Local Code Executor

The LocalCodeExecutor is a code execution engine that runs Python transformation functions directly in the current Python process. It provides a rich execution environment with database connectivity, common libraries, and comprehensive error handling for data transformation tasks.

1. Basic Usage

from satif_sdk.code_executors.local_executor import LocalCodeExecutor
from pathlib import Path

# Initialize the executor
executor = LocalCodeExecutor()

# Define transformation code
transformation_code = """
import pandas as pd

def transform(conn):
    # Query the SDIF database
    df = pd.read_sql_query("SELECT * FROM customers", conn)

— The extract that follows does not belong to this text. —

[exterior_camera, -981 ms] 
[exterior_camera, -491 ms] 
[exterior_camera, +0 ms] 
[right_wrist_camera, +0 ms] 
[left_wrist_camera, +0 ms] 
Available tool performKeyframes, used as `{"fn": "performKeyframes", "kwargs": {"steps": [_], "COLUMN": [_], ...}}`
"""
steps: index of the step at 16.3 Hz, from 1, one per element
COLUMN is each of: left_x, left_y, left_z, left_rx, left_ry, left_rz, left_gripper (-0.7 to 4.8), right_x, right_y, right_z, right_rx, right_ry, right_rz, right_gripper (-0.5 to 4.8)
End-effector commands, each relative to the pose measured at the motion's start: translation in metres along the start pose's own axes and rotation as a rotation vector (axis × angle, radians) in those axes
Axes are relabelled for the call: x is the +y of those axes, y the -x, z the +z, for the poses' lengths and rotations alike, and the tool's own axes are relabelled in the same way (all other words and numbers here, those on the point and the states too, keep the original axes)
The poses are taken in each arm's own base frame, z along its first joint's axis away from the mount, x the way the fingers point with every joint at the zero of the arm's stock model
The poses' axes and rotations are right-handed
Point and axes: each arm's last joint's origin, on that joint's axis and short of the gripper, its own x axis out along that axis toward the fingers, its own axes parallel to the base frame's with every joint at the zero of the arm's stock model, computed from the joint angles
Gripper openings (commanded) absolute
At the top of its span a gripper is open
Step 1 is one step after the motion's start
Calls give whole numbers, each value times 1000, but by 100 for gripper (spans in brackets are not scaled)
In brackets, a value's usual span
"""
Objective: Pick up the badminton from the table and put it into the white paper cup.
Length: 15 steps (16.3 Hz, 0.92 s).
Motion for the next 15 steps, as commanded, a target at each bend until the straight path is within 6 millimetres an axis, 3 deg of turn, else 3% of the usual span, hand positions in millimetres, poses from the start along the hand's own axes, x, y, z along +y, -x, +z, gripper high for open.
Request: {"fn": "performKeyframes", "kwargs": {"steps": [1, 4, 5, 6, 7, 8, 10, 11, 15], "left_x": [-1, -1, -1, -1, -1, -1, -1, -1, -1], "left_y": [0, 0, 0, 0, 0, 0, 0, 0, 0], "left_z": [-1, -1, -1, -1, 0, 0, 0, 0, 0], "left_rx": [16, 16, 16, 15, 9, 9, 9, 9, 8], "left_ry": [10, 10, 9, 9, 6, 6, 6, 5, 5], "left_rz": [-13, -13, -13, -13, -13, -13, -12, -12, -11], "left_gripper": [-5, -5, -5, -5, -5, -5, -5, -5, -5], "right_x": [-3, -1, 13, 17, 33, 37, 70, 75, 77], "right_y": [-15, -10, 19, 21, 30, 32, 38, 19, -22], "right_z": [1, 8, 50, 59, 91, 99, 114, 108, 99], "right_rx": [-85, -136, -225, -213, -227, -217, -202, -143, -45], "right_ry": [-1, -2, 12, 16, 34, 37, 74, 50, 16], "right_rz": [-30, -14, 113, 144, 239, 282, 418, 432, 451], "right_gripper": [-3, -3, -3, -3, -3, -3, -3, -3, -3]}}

    # Apply transformations
    df['full_name'] = df['first_name'] + ' ' + df['last_name']

    # Return output files
    return {
        "customers_processed.csv": df,
        "summary.json": {"total_customers": len(df)}
    }
"""

# Execute the transformation
result = executor.execute(
    code=transformation_code,
    function_name="transform",
    sdif_sources={"main": Path("customers.sdif")},
    extra_context={"config": {"format": "excel"}}
)

print(result)  # Dictionary with output file names and data

2. Initialization Parameters

executor = LocalCodeExecutor(
    initial_context=None,           # Optional: Custom global variables
    disable_security_warning=False  # Optional: Suppress security warnings
)

2.1 Initial Context

The executor provides a rich set of pre-loaded libraries and utilities:

# Default libraries available in transformation functions
{
    "pd": pandas,           # Data manipulation
    "json": json,          # JSON handling
    "Path": pathlib.Path,  # File path operations
    "sqlite3": sqlite3,    # Database operations
    "datetime": datetime,  # Date/time utilities
    "timedelta": timedelta,# Time intervals
    "re": re,             # Regular expressions
    "uuid": uuid,         # UUID generation
    "os": os,             # Operating system interface
    "io": io,             # I/O operations
    "BytesIO": BytesIO,   # Binary I/O
    "csv": csv,           # CSV handling
    "np": numpy,          # Numerical operations
    "unicodedata": unicodedata,  # Unicode utilities
    "SDIFDatabase": SDIFDatabase  # SDIF database wrapper
}

You can extend or override these with custom initial_context:

custom_context = {
    "requests": requests,
    "custom_utils": my_utility_module,
    "config": {"api_key": "secret"}
}

executor = LocalCodeExecutor(initial_context=custom_context)

3. Execution Method

result = executor.execute(
    code=code_string,               # Required: Python code to execute
    function_name=function_name,    # Required: Function to call
    sdif_sources=sdif_sources,      # Required: SDIF database sources
    extra_context=extra_context     # Required: Additional context data
)

3.1 Code Parameter

The code parameter should contain a Python script that defines the specified function:

code = """
import pandas as pd
from datetime import datetime

def process_sales(conn, context):
    # Access configuration from context
    date_format = context.get('date_format', '%Y-%m-%d')

    # Query multiple tables
    sales_df = pd.read_sql_query("SELECT * FROM sales", conn)
    products_df = pd.read_sql_query("SELECT * FROM products", conn)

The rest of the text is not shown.